He nodded. “But the dreams are always changing.”

“Is there anyone here besides us? I mean, who runs this place? Who owns it? Where are they?”

He shrugged. “I never see anyone. But I’ve no doubt they watch over us all from the other side of the sky.” He waved vaguely at infinity. His eyes were glassy.

“What about the Dreamweaver? Who is she? Where does she go? I want to ... want to ... thank her.”

He laughed. “She sees into our minds; no doubt she sees our gratitude there. Who knows where she goes, or who she is? It’s all a part of her mystery. Knowing too much would spoil it.” He leaned forward, sharing a secret. “Anyway, she’s not human, you know.”

I felt my face close. “Neither am I.”

He half frowned. “That’s not funny.”

“I know.” I looked back again at the emptiness where she’d been; feeling the empty place in my mind.
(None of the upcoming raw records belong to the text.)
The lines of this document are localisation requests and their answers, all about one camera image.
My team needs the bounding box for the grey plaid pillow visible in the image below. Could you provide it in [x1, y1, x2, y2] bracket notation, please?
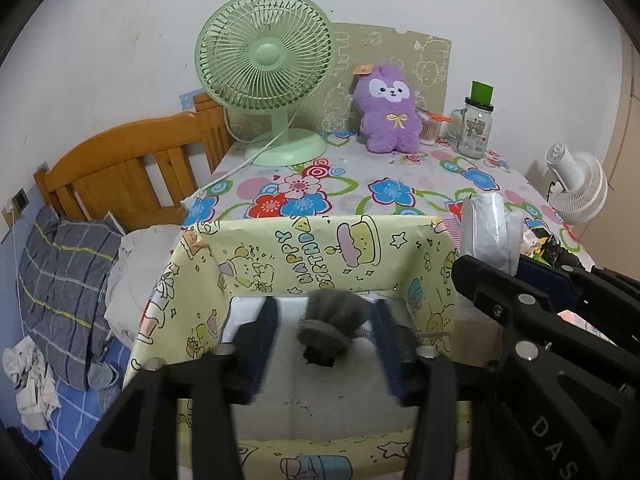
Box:
[19, 205, 126, 391]

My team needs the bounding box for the purple plush toy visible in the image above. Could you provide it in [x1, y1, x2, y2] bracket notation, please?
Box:
[350, 62, 426, 153]

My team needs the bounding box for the green desk fan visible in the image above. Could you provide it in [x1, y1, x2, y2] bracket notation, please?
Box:
[195, 0, 335, 167]

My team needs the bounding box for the white clip fan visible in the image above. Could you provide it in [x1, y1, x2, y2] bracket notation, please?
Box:
[544, 142, 608, 225]

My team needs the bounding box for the yellow paper box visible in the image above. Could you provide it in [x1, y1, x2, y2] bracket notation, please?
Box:
[122, 214, 496, 480]

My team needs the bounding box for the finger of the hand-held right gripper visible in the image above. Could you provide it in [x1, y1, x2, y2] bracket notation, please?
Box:
[451, 255, 640, 480]
[517, 255, 640, 306]

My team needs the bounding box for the cartoon print cardboard sheet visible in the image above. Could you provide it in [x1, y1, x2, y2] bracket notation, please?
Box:
[227, 22, 451, 141]

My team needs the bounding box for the pink comb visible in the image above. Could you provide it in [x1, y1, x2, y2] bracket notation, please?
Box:
[442, 220, 463, 251]

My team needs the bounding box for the grey fuzzy cloth bundle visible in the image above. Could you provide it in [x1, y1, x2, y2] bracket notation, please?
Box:
[296, 290, 368, 368]

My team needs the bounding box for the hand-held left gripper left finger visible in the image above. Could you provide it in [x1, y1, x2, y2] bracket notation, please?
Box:
[75, 297, 278, 480]

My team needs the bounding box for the blue bed sheet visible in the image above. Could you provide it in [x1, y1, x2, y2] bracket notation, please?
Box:
[0, 185, 131, 480]

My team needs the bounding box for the small clear cup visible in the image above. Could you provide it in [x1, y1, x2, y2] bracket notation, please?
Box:
[417, 109, 453, 147]

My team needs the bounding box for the glass jar mug green lid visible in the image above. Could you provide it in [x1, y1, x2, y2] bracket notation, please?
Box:
[447, 80, 496, 160]

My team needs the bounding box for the white quilt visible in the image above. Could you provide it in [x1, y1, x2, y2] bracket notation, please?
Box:
[105, 224, 183, 346]

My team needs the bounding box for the crumpled white cloth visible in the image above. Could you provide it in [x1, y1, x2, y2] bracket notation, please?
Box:
[2, 337, 61, 431]

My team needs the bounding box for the white fan power cord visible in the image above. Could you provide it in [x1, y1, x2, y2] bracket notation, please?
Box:
[197, 130, 291, 196]

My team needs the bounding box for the shiny foil snack packet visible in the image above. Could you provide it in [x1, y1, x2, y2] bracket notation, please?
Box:
[520, 225, 566, 263]

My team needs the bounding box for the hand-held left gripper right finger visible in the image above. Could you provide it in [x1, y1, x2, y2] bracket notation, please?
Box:
[372, 300, 473, 480]

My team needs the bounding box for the wooden bed headboard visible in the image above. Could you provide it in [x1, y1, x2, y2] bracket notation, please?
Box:
[34, 92, 233, 233]

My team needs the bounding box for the beige door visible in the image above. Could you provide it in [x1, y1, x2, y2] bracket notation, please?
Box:
[602, 25, 640, 196]

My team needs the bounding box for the floral tablecloth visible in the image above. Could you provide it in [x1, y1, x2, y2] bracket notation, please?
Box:
[172, 130, 623, 480]

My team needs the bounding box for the roll of clear plastic bags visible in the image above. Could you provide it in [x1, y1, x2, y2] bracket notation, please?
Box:
[460, 194, 526, 276]
He drifted away. The room was darkening around me, infinity reaching an end, walls closing in with almost a physical pressure. I followed the rest of them out into the street, not thinking about where I was this time, but only about tomorrow—about remembering this place, and coming back to it again, and again.

I walked back to the Center through Oldcity’s night without seeing any of it. I climbed the ancient circling stairs at the rear of the quiet building to my room. And as I opened the door I remembered Jule again, remembered her coming here and how our evening had started; how it had ended, when she left me at the Haven without a goodbye. Why? But I wasn’t ready yet to go to her and find out. Because it would mean sharing what had happened to me, and I wasn’t ready for that; not even with Jule.

I stretched out on my sleep platform, staring at the ceiling. My long-pupiled stranger’s eyes tracing every crack, even in the darkness. Alien. She was an alien, the Dreamweaver— and that was why she’d been able to reach into every mind in that room at once and start them all into fantasies. Why she’d even been able to crack the tomb I’d buried my own mind in. No one else I’d met since I’d lost my telepathy had even come close—because I was only half human. The other half was Hydran, like she was, and that half came with Psionic ability that no one I knew could touch. All human psions had some Hydran blood, but in most of them it was generations thin—from the time before humans had decided to hate the only other intelligent race they’d ever encountered.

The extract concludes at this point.